▸ **Work request**:
Reproduce all the lines below exactly and omit the images.

▸ **Data below**:

####

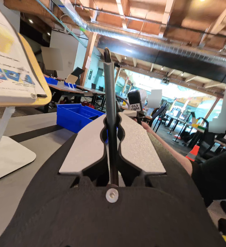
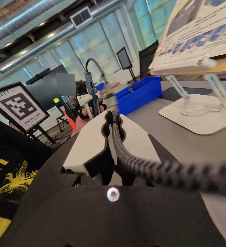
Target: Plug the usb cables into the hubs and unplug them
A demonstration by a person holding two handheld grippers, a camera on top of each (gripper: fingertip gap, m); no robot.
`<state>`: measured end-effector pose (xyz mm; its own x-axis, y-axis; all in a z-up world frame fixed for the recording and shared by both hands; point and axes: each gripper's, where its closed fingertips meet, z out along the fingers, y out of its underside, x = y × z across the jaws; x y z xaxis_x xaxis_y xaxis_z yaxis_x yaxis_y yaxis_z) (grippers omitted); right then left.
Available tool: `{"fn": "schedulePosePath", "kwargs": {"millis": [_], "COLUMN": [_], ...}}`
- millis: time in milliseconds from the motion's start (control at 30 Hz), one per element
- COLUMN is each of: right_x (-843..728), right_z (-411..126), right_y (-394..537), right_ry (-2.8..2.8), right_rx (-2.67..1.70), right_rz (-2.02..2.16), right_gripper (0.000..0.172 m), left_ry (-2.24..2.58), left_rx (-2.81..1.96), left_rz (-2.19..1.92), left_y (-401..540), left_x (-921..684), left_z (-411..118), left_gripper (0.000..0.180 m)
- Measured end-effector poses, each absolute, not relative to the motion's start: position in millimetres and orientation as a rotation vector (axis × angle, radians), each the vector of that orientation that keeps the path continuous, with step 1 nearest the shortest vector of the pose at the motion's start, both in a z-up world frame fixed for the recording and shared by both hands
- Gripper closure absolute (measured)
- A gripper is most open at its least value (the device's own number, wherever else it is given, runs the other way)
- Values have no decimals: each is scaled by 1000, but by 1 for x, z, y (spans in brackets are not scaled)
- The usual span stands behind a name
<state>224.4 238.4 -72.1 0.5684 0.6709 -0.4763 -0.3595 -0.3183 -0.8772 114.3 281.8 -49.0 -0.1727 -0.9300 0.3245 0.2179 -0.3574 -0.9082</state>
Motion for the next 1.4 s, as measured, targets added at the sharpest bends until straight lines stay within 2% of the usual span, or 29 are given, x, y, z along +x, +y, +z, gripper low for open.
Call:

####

▸ **Response for this exercise**:
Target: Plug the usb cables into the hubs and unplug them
A demonstration by a person holding two handheld grippers, a camera on top of each (gripper: fingertip gap, m); no robot.
`<state>`: measured end-effector pose (xyz mm; its own x-axis, y-axis; all in a z-up world frame fixed for the recording and shared by both hands; point and axes: each gripper's, where its closed fingertips meet, z out along the fingers, y out of its underside, x = y × z across the jaws; x y z xaxis_x xaxis_y xaxis_z yaxis_x yaxis_y yaxis_z) (grippers omitted); right then left.
Available tool: `{"fn": "schedulePosePath", "kwargs": {"millis": [_], "COLUMN": [_], ...}}`
- millis: time in milliseconds from the motion's start (control at 30 Hz), one per element
- COLUMN is each of: right_x (-843..728), right_z (-411..126), right_y (-394..537), right_ry (-2.8..2.8), right_rx (-2.67..1.70), right_rz (-2.02..2.16), right_gripper (0.000..0.172 m), left_ry (-2.24..2.58), left_rx (-2.81..1.96), left_rz (-2.19..1.92), left_y (-401..540), left_x (-921..684), left_z (-411..118), left_gripper (0.000..0.180 m)
- Measured end-effector poses, each absolute, not relative to the motion's start: position in millimetres and orientation as a rotation vector (axis × angle, radians), each the vector of that orientation that keeps the path continuous, with step 1 nearest the shortest vector of the pose at the motion's start, both in a z-up world frame fixed for the recording and shared by both hands
- Gripper closure absolute (measured)
- A gripper is most open at its least value (the device's own number, wherever else it is given, runs the other way)
- Values have no decimals: each is scaled by 1000, but by 1 for x, z, y (spans in brackets are not scaled)
- The usual span stands behind a name
<state>224.4 238.4 -72.1 0.5684 0.6709 -0.4763 -0.3595 -0.3183 -0.8772 114.3 281.8 -49.0 -0.1727 -0.9300 0.3245 0.2179 -0.3574 -0.9082</state>
Motion for the next 1.4 s, as measured, targets added at the sharpest bends until straight lines stay within 2% of the usual span, or 29 are given, x, y, z along +x, +y, +z, gripper low for open.
Call:

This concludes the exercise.